Lemos:  Gerdau is one of the most prestigious companies in the steel industry in the Americas, with a major footprint in Brazil and the U.S., and the largest ferrous scrap recycler in Latin America. Led by CEO Gustavo Werneck since 2018, Gerdau has been on a journey to redefine its purpose and modernize the culture and in the path to reinforce its commitment to sustainability.  With Werneck, Gerdau has recovered its market value, expanded its revenue and profitability, advanced in the debts control and reached, in 2019, its best Ebitda since 2008.  

Gerdau went through the B Impact Assessment with Global Partner Sistema B, implementing the Programa Caminho +B (B Journey – a local program). It was a 3 month journey in 2019, as part of the first steps to engage with the B Corp Movement.

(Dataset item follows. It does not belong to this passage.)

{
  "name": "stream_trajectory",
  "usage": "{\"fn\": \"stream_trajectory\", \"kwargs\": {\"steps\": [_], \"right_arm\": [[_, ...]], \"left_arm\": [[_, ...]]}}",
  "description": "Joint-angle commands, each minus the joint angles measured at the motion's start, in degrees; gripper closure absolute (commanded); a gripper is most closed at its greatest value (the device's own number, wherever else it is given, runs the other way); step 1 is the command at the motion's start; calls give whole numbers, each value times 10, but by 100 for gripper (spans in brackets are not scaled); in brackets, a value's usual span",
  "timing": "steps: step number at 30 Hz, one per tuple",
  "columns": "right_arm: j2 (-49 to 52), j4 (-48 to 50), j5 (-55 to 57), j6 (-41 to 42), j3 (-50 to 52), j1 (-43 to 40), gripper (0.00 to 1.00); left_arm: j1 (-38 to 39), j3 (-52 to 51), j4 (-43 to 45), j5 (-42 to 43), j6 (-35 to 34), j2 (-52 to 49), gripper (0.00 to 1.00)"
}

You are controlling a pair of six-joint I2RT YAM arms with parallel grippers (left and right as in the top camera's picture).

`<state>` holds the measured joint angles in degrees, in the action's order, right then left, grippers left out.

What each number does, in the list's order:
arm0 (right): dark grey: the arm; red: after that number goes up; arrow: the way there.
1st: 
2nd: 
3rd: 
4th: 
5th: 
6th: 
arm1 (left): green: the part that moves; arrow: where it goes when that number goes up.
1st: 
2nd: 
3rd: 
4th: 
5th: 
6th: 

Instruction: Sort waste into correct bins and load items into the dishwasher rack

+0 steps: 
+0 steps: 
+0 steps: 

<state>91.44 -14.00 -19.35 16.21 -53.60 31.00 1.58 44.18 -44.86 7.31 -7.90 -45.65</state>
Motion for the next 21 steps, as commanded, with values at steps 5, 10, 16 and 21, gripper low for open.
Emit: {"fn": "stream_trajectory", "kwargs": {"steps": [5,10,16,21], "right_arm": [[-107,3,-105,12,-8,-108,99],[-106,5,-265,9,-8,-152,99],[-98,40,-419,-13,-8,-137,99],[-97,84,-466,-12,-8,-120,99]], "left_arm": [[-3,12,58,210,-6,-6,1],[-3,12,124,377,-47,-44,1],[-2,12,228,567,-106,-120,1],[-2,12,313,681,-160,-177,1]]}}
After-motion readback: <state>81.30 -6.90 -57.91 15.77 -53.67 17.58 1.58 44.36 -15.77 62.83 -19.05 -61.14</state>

The Company engaged the main C-suite levels, directors and executives on this agenda and drew a strategy for this management. 

Gerdau also contributes to sustainable development with the following commitments: Global compact, UN Women, Diversity program, Conscious Capitalism, Circular Economy initiatives and they are publicly committed to become a B Corp.

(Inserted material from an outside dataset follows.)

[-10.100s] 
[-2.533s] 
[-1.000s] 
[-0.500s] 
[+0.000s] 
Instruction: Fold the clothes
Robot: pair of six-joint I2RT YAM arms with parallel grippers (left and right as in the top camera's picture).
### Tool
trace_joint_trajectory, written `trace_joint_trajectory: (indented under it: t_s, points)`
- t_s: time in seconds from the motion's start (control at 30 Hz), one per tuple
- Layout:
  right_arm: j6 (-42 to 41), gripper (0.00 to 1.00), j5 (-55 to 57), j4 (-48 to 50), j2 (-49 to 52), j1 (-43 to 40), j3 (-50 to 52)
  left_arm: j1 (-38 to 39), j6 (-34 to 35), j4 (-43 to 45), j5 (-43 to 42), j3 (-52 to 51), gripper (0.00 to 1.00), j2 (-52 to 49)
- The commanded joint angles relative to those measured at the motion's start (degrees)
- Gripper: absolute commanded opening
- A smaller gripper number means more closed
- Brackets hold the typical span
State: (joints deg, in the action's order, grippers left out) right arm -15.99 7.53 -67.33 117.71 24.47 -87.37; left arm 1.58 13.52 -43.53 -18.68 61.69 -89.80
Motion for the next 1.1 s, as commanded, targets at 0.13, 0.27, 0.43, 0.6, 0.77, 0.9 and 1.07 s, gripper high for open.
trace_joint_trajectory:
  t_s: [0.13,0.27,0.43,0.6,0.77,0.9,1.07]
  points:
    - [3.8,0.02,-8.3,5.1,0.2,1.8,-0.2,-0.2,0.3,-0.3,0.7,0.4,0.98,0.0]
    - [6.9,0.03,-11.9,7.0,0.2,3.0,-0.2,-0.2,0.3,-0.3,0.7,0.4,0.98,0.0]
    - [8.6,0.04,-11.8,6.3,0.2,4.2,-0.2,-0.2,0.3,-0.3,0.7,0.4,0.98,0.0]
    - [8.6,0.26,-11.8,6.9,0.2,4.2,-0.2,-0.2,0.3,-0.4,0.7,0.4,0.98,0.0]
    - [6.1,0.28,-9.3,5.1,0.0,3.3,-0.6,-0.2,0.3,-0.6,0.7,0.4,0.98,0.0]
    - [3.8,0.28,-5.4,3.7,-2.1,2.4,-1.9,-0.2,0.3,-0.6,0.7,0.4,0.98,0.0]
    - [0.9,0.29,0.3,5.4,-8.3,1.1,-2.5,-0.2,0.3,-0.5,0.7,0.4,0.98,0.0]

Regarding Magalu, throughout its 60-plus years, it has always been a company concerned with generating positive impact in the communities in which it operates, improving the well-being of its stakeholders. Nevertheless, three years ago, they started to think that it was about time that the company had some guidelines, some guidance to help along this sustainability journey. The company is governed by a very strict code of ethics and is considered a diverse and inclusive work environment by its thousands of employees, is known for treating suppliers with respect and fairness and for maintaining high levels of customer satisfaction —- we say that our customers run through our veins. 

According to the group CEO, Frederico Trajano, the B Movement and particularly the B Impact Assessment (BIA) has helped Magalu to raise the bar internally and formulate their next business moves. By using the BIA they learned many improvements to make on the environmental front. For the past three years, the company has increased its use of renewable energy sources, announcing recently that they will have 214 stores powered by solar energy and by the beginning of next year there will be 300 more. But there’s still lots of work to be done when it comes to managing the waste we generate, post-consumer waste management — which is an even more complex issue — and packaging. Therefore they joined the B Movement Builders to learn with B Lab and companies that are ahead of us in dealing with these issues.